Jika diteliti lebih lanjut terdapat beberapa kerancuan dalam konsep hadits Syiah. Salah satunya ketidakjelasan perawi hadits. Hal ini sebagaimana diakui oleh salah seorang tokoh Syiah al-Faid al-Khasani yang dikutip oleh Ali al-Qafari dalam bukunya Ushul Madzhab Syiah. Hal tersebut dapat dimaklumi karena sejak awal Syiah tidak pernah memperhatikan masalah periwayatan. Mereka baru serius membahas masalah ini pada abad kelima Hijriyah, yaitu ketika al-Kishi menulis kitab Ikhtiyar Ma’rifati Rijal yang lebih dikenal dengan Rijal al-Kishi. Ironisnya, kitab tersebut sangat ringkas dan memuat keterangan yang konradiktif tentang status validitas perawi. Selain itu juga sangat banyak ditemukan kesalahan akibat kemiripan nama dan julukan.

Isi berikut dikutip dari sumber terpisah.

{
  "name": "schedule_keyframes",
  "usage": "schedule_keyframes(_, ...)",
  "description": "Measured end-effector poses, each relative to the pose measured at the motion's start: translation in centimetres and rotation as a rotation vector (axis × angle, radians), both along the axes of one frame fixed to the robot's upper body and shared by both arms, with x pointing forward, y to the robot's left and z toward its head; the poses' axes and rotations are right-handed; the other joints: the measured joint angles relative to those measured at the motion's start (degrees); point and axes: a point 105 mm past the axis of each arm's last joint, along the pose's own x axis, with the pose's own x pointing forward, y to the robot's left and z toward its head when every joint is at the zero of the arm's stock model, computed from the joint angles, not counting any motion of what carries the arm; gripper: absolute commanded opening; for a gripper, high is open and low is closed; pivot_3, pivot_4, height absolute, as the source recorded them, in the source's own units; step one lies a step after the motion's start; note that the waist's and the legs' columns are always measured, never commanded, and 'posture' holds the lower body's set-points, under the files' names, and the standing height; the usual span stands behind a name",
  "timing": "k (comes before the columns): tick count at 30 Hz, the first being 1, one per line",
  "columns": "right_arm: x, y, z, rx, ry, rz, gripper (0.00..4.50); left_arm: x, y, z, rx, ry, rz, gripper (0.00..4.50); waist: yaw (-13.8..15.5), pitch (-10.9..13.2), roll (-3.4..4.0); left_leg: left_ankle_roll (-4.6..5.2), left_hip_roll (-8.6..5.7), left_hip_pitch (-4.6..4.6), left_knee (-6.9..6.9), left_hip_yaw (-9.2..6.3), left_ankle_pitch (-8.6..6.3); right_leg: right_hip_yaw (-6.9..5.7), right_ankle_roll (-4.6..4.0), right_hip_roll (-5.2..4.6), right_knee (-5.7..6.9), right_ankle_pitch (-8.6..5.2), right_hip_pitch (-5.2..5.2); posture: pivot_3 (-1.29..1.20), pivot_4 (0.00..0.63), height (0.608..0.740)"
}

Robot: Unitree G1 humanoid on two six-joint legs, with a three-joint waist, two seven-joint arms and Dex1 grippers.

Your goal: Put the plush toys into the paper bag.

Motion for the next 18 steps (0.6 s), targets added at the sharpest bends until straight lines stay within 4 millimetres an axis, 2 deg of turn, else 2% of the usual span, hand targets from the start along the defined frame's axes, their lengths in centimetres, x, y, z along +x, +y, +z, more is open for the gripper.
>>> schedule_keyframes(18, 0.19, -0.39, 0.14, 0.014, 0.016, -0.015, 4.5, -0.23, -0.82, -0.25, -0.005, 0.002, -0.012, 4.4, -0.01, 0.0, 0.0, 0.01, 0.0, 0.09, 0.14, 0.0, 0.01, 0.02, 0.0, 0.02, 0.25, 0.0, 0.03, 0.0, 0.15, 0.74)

Selain problem ketidak jelasan perawi, Syiah juga mengalami kesulitan dalam menentukan status perawi hadits dengan standar ilmu jarh wa ta’dil, sebagaimana yang diterapkan oleh Ahlus sunnah. Syiah baru menggunakan metode ilmu jarh wa ta’dil untuk pertama kalinya pada abad ke-7 Hijriyah. Hal ini pun tak terlepas dari banyaknya kritikan dari ulama Ahlus sunnah atas Syiah berkenaan dengan kelemahan mereka yang tidak punya metode dalam mengklasifikasi hadits. Melihat kepada metode ilmu jarh wa ta’dil yang baru diterapkan Syiah pada abad ke-7, maka dapat dikatakan mereka merasa nyaman selama enam abad lebih sejak kemunculannya dengan tidak adanya klasifikasi hadits. Jadi selama itu bagi mereka, tidak perlu adanya penelitian hadits dan setiap hadits yang ada dapat diterima tanpa perlu susah-susah meneliti.
Selain itu, pembagian derajat hadits dalam Syiah seperti yang dilakukan oleh Ibnu Mutahhir diakui oleh ulama Syiah lainnya bahwa ia sepenuhnya tidak lain merupakan plagiat dari konsep yang telah ada dalam metodologi hadits Ahlus sunnah. Sebagaimana ditegaskan oleh al-Amili dalam bukunya Wasail as Syiah melalui ungkapannya, ‘ Dan mustalah baru itu sesuai dan sama dengan i’tiqad dan mustalah orang ‘awam (sunni). Bahkan setelah diteliti, memang sepenuhnya diambil dari kitab-kitab mereka.
Walhasil, ternyata konsep hadits Syiah memiliki banyak kerancuan. Selain adanya ketidakjelasan perawi hadits dan statusnya ia juga merupakan usaha plagiat Syiah terhadap karya Ahlus sunnah.